Look through the listing below for the word "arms" and copy every line where it occurs.

....

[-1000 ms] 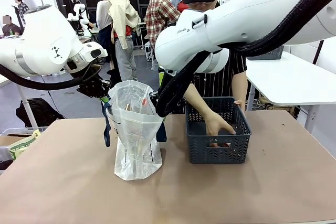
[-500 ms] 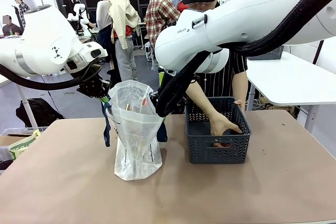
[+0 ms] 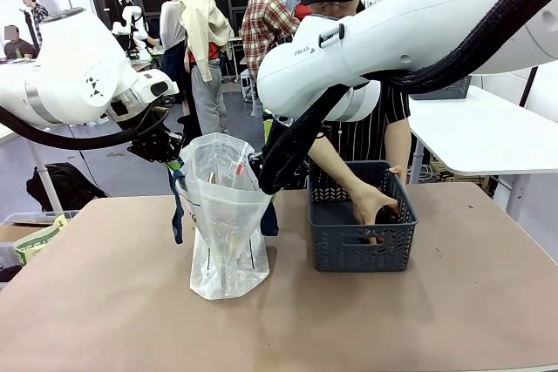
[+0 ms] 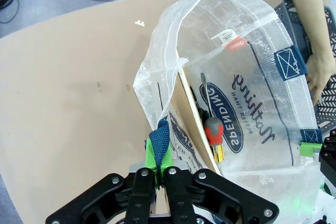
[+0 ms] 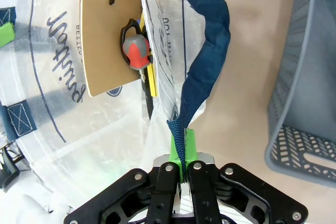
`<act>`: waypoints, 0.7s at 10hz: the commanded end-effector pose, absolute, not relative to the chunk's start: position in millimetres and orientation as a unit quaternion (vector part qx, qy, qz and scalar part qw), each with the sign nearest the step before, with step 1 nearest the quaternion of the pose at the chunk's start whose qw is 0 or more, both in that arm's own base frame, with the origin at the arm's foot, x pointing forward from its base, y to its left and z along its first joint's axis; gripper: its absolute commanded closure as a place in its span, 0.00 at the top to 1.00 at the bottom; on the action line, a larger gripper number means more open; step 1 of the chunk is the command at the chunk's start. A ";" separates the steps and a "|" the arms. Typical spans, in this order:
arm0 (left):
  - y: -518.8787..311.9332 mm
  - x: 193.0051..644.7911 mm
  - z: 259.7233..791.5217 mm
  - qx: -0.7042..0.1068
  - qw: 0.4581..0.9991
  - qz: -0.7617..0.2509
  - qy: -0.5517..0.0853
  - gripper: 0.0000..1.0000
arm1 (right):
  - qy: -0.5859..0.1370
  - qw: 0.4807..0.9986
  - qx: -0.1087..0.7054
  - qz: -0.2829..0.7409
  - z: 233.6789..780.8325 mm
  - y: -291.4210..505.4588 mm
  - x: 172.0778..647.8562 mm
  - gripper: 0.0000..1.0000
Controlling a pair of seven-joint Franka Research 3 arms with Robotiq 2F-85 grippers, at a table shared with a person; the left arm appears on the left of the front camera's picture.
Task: Transfer purchased items from the store into the shopping bag.
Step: Move the Reusable shopping bag to the right side of the table.
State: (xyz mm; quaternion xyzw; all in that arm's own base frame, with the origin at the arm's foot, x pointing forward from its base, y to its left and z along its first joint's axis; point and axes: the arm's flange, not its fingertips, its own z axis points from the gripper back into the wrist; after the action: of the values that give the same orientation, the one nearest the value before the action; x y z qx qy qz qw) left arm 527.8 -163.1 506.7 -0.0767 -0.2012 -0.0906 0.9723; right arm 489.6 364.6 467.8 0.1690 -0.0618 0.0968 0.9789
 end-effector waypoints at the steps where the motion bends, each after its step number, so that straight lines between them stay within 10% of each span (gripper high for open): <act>1: -161.5 525.6 507.9 -0.076 0.972 -0.091 -0.201 0.00 | -0.062 0.978 0.173 0.095 468.7 364.6 489.8 0.00; 7: -161.5 525.6 507.9 -0.076 0.972 -0.091 -0.201 0.00 | -0.062 0.978 0.173 0.095 468.7 364.6 489.8 0.00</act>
State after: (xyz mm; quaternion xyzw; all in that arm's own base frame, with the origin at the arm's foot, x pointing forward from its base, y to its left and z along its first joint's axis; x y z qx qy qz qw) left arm 527.8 -163.1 506.7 -0.0767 -0.2012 -0.0906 0.9723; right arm 489.6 364.6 467.8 0.1690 -0.0618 0.0968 0.9789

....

◆ TASK SOLUTION ◆
`<act>`: waypoints, 0.7s at 10hz: the commanded end-effector pose, absolute, not relative to the chunk's start: position in millimetres and orientation as a unit quaternion (vector part qx, qy, qz and scalar part qw), each with the sign nearest the step before, with step 1 nearest the quaternion of the pose at the chunk's start whose qw is 0 or more, both in that arm's own base frame, with the origin at the arm's foot, x pointing forward from its base, y to its left and z along its first joint's axis; gripper: its absolute commanded closure as a place in its span, 0.00 at the top to 1.00 at the bottom; on the action line, a larger gripper number means more open; step 1 of the chunk is the command at the chunk's start. A ";" separates the steps and a "|" the arms. Typical spans, in this order:
Controlling a pair of seven-joint Franka Research 3 arms with Robotiq 2F-85 grippers, at a table shared with a person; the left arm appears on the left of the front camera's picture.

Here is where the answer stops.